Exercise data
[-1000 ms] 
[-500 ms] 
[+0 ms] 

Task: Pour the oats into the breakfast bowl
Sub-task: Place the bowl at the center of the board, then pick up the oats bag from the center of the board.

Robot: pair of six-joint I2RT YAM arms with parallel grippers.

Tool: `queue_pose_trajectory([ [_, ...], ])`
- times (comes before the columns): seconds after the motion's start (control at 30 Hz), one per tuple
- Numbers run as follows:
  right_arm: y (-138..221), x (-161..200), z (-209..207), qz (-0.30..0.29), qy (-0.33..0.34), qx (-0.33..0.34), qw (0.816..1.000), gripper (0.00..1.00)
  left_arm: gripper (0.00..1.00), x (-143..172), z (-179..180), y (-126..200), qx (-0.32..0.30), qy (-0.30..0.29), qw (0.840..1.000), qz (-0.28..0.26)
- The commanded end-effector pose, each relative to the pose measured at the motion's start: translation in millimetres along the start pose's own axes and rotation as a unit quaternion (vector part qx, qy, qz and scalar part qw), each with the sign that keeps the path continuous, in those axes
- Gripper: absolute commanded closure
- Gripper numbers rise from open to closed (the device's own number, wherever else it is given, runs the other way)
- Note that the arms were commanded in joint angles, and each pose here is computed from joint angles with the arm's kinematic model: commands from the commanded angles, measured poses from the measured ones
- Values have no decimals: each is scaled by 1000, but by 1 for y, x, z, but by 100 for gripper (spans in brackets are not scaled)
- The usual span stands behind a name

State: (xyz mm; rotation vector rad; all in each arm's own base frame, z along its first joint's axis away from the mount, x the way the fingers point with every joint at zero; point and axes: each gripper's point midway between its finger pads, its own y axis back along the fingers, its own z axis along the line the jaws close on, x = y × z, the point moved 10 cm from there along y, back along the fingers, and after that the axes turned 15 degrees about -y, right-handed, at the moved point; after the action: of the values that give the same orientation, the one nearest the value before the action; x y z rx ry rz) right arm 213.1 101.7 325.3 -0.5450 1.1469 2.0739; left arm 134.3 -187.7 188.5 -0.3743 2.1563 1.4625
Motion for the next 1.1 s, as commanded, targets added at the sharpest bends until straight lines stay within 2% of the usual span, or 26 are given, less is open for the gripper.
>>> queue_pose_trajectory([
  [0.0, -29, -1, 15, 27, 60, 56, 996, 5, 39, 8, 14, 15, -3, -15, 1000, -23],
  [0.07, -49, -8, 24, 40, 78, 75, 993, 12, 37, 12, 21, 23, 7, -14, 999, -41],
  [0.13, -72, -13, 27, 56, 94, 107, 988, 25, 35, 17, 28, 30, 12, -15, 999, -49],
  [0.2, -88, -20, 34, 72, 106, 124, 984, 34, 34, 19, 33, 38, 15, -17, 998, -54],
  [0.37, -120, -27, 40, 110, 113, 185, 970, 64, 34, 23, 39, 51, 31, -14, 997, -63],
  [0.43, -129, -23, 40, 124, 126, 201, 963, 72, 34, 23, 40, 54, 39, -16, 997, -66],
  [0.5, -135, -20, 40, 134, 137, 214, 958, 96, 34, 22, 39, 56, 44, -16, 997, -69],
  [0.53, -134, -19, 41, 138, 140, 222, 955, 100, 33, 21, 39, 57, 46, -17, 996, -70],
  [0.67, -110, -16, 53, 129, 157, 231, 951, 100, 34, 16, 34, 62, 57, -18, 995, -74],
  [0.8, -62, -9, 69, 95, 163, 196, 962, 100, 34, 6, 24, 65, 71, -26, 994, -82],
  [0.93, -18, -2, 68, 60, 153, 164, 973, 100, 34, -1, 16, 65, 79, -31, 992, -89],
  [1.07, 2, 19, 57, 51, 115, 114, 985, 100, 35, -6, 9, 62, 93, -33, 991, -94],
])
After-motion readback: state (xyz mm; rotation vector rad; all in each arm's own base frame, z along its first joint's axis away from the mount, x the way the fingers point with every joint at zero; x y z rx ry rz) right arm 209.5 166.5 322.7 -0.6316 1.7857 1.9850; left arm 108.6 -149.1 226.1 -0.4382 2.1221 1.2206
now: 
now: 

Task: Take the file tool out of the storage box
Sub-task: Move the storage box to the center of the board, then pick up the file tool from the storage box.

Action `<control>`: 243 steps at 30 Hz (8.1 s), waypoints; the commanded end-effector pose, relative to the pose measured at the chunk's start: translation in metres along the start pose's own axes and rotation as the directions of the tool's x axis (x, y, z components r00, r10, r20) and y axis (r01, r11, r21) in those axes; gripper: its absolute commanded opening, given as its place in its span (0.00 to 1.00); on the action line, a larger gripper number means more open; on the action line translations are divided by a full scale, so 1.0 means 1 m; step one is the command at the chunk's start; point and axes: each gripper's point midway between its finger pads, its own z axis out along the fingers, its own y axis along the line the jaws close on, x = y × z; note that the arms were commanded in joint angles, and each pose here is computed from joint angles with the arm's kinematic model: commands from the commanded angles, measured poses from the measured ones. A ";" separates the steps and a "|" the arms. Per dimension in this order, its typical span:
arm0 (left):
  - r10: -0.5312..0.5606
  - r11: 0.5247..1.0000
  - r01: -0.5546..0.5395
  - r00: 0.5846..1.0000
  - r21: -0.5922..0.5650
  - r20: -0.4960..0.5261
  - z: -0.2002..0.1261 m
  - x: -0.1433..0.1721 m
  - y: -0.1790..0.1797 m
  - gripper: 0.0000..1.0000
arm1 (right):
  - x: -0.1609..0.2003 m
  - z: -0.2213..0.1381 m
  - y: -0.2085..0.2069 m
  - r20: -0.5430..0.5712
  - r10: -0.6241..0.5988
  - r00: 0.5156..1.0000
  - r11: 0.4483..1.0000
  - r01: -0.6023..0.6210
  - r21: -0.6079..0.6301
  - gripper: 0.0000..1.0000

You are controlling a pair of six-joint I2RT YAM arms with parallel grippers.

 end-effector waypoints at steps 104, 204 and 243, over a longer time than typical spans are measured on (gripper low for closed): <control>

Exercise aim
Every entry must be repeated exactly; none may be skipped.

Task output
[-1000 ms] 
[-500 ms] 
[+0 ms] 

Task: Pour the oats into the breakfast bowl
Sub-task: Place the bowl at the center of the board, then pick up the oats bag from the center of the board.

Robot: pair of six-joint I2RT YAM arms with parallel grippers.

Tool: `queue_pose_trajectory([ [_, ...], ])`
- times (comes before the columns): seconds after the motion's start (control at 30 Hz), one per tuple
- Numbers run as follows:
  right_arm: y (-138..221), x (-161..200), z (-209..207), qz (-0.30..0.29), qy (-0.33..0.34), qx (-0.33..0.34), qw (0.816..1.000), gripper (0.00..1.00)
  left_arm: gripper (0.00..1.00), x (-143..172), z (-179..180), y (-126..200), qx (-0.32..0.30), qy (-0.30..0.29), qw (0.840..1.000), qz (-0.28..0.26)
- The commanded end-effector pose, each relative to the pose measured at the motion's start: translation in millimetres along the start pose's own axes and rotation as a unit quaternion (vector part qx, qy, qz and scalar part qw), each with the sign that keeps the path continuous, in those axes
- Gripper: absolute commanded closure
- Gripper numbers rise from open to closed (the device's own number, wherever else it is given, runs the other way)
- Note that the arms were commanded in joint angles, and each pose here is computed from joint angles with the arm's kinematic model: commands from the commanded angles, measured poses from the measured ones
- Values have no decimals: each is scaled by 1000, but by 1 for y, x, z, but by 100 for gripper (spans in brackets are not scaled)
- The usual span stands behind a name

State: (xyz mm; rotation vector rad; all in each arm's own base frame, z along its first joint's axis away from the mount, x the way the fingers point with every joint at zero; point and axes: each gripper's point midway between its finger pads, its own y axis back along the fingers, its own z axis along the line the jaws close on, x = y × z, the point moved 10 cm from there along y, back along the fingers, and after that the axes turned 15 degrees about -y, right-handed, at the moved point; after the action: of the values that give the same orientation, the one nearest the value before the action; x y z rx ry rz) right arm 213.1 101.7 325.3 -0.5450 1.1469 2.0739; left arm 134.3 -187.7 188.5 -0.3743 2.1563 1.4625
Motion for the next 1.1 s, as commanded, targets added at the sharpest bends until straight lines stay within 2% of the usual span, or 26 are given, less is open for the gripper.
>>> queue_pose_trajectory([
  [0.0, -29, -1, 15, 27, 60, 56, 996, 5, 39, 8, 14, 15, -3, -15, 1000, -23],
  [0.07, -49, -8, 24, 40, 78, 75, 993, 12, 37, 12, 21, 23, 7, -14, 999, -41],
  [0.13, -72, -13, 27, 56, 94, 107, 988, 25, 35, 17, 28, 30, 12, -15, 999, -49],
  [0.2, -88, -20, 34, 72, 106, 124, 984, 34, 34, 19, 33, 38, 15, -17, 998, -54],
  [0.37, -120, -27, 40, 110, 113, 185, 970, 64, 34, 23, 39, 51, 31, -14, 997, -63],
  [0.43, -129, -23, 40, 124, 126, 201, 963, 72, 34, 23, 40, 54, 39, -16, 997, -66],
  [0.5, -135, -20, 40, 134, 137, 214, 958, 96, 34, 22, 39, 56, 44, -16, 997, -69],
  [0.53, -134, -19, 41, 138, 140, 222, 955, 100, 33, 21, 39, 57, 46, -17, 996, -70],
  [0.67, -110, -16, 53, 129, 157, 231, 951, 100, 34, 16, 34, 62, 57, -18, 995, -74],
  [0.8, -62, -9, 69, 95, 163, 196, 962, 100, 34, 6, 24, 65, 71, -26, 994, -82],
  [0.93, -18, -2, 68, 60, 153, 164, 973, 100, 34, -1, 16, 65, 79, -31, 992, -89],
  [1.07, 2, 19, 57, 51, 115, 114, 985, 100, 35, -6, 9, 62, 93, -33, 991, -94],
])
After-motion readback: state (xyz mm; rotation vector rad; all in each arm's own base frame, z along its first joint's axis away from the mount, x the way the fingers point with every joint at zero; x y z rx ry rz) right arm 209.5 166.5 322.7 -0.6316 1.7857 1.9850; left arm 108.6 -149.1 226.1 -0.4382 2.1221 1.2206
now: 
now: 

Task: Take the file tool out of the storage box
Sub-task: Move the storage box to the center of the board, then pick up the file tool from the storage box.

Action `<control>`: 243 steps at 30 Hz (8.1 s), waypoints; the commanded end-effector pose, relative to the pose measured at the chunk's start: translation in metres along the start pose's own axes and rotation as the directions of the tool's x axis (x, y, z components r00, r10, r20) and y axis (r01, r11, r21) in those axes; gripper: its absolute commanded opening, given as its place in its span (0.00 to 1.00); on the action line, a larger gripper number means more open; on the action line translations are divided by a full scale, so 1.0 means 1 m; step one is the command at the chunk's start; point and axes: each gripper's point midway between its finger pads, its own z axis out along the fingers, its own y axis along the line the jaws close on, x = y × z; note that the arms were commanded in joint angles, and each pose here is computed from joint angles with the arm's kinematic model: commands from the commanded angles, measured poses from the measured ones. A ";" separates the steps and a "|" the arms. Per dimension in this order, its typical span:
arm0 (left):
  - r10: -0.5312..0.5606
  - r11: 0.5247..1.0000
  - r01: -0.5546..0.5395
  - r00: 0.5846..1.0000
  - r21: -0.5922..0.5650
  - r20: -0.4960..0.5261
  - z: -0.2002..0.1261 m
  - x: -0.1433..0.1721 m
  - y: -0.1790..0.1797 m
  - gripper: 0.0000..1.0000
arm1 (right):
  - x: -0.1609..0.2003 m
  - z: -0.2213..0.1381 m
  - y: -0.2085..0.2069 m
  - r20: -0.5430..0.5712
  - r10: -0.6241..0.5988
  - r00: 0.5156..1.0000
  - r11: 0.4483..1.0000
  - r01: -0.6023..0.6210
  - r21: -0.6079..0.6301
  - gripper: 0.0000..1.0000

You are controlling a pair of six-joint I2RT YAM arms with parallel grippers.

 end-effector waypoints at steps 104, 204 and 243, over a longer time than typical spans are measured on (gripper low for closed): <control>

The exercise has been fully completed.